Network Security (part 1) The Home Router
Today in this new story, I am going to explain a quick easy tips but also to go in depth a bit about what network security means applied to our domestic gateways. Hope to cover almost every important thing to defend probably the “first layer of defense” that everybody has at their home or their SOHO.
The first thing I’ll say is “DON’T BE AFRAID”. I know a lot of people, even IT students like me or computer/telecom engineers that are afraid of breaking their routers, or afraid of making a change and screw up the whole router config, interrupt home internet for days or whatever. The worst thing that could happen is a internet line down for a couple of hours.
I strongly encourage to do it. Why not? Reconsider it and remember:
if anything goes wrong, just push the reset button, or upload a backup. Doing it that way you are always safe.
< The first step here is: Why? />
Well, there is a lot of reasons but the mainly one is that usually home or SOHO routers have not always the appropriate configuration.
Usually your ISP company buy a ton of crappy routers, so they can earn money easy pretty fast (any Internet issue you have they will always try to solve it replacing it with a new one, think about “why”).

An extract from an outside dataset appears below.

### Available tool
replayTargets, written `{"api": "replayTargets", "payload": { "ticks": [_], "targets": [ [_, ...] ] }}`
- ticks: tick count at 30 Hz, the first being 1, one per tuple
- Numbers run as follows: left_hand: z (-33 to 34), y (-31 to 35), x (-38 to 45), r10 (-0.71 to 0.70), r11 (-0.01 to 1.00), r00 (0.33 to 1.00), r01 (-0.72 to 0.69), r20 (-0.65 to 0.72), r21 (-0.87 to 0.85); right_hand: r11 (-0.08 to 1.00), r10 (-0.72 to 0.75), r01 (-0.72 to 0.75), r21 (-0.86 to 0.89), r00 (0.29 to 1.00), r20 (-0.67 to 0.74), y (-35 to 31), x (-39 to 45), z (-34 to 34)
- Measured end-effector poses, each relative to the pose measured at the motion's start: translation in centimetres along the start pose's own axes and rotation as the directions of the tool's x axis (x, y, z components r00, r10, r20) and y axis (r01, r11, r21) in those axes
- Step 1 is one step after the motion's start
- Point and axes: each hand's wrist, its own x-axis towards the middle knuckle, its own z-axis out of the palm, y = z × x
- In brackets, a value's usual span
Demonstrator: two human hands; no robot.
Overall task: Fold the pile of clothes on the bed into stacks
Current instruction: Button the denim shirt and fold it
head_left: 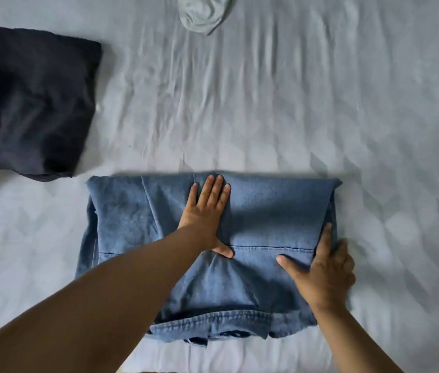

But also is really easy to find routers opened to the Internet, because a lack of configuration or maybe the firmware is like outdated for years or just open to the Internet. Consider your router as it is. A door to your house or your office. The router is the only thing that could stop attackers to compromise every device in your house and is not hard to do it to be honest. You need to see your router as the main Wall or the main Shield.
To go a little bit more in depth about this, there are a lot of building configurations in network architecture, but usually an enterprise for example will always use a layered defense or “defense in depth” which means, there is an ABR or Border Router (like your home router), then a firewall, sometimes software, but usually as a physical device more like an “CISCO ASA5055 series” and then one more router. Why? Because a company usually need to reach the office from remote or because the business depends on the services they offer, or maybe because is one of the most used strategies to protect one or more areas.
Once started with a little bit of theory, let’s begin. I will use a couple of routers for this demonstration or guide: an Asus with Open WRT(linux) and a Mitrastar with ISP firmware.
< The Login />
It has a good password? It should. If is not the case, change it for an strong one. Then you can write it on a post-it and then leave it on the fridge for example. It is ok if you do it in your own home, but not if you are doing this at your office. The password, for security reasons on any company should be secret and only available for the usual systems/network administrator. Change password, change login admin name, change ports and control access to your router.
About your firmware. Is it updated? There’s a ton of vulnerable routers on the Internet, and any port opened could be exploitable remotely.
Make sure the software is updated. Do not take it for granted. The company is not forced to update your router and if they use the crappy ones, the mix could be terrible. Check your router model and make sure it is up to date. Open ports + bad config + old firmware = bad mix.
About popular routers, if you are wondering what a good router should have or you just want a new one for your home or your office, go for any linux distro like Tomato, OpenWrt or DDWrt. If you need one for a company bigger than the tipical small business office, you should go for CISCO, D-Link or Linksys for example.
< Walling the SOHO/>
Don’t take security by default for granted, specially if we talk about electronic devices or IoT. It is better to check and see if everything is OK.
A router “shouldn’t” be listening to the Internet, but the reality is that thousands of routers are open to the World as I said before. Unless you need to use a specific service, make sure everything is closed and your firewall activated.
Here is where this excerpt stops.